### [What the exercise asks]
What you write must match exactly the lines from the one with "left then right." through the last line of the material below.

### [Given data]
—————
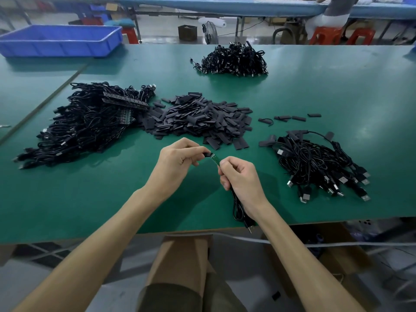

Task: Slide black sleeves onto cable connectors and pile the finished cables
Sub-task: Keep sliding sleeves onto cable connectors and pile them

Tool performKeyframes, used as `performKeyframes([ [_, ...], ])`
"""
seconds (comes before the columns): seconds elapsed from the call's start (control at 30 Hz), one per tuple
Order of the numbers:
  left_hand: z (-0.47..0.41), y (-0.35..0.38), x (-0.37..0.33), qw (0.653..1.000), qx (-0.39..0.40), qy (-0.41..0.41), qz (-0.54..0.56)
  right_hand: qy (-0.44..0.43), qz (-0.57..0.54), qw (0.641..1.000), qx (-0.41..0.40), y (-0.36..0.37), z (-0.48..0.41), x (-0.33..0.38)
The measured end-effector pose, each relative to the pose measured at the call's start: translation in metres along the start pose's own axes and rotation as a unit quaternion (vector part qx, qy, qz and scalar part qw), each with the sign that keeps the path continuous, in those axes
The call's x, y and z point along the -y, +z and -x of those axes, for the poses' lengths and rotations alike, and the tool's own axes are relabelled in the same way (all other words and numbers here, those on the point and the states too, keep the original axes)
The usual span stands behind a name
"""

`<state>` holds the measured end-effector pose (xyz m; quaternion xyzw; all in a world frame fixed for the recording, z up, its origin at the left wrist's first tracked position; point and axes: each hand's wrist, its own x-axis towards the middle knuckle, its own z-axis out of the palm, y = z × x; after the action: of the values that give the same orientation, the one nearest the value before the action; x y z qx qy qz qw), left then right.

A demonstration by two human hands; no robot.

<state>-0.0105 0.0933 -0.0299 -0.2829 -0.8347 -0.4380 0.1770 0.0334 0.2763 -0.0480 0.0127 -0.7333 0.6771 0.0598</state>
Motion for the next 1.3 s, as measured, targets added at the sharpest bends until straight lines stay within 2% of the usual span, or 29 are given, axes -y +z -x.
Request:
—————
### [Output of the task]
`<state>` holds the measured end-effector pose (xyz m; quaternion xyzw; all in a world frame fixed for the recording, z up, its origin at the left wrist's first tracked position; point and axes: each hand's wrist, its own x-axis towards the middle knuckle, its own z-axis out of the palm, y = z × x; after the action: of the values that give the same orientation, the one nearest the value before the action; x y z qx qy qz qw), left then right.

A demonstration by two human hands; no robot.

<state>-0.0105 0.0933 -0.0299 -0.2829 -0.8347 -0.4380 0.1770 0.0334 0.2763 -0.0480 0.0127 -0.7333 0.6771 0.0598</state>
Motion for the next 1.3 s, as measured, targets added at the sharpest bends until straight lines stay within 2% of the usual span, or 29 are given, axes -y +z -x.
Request:

The response has been given in full.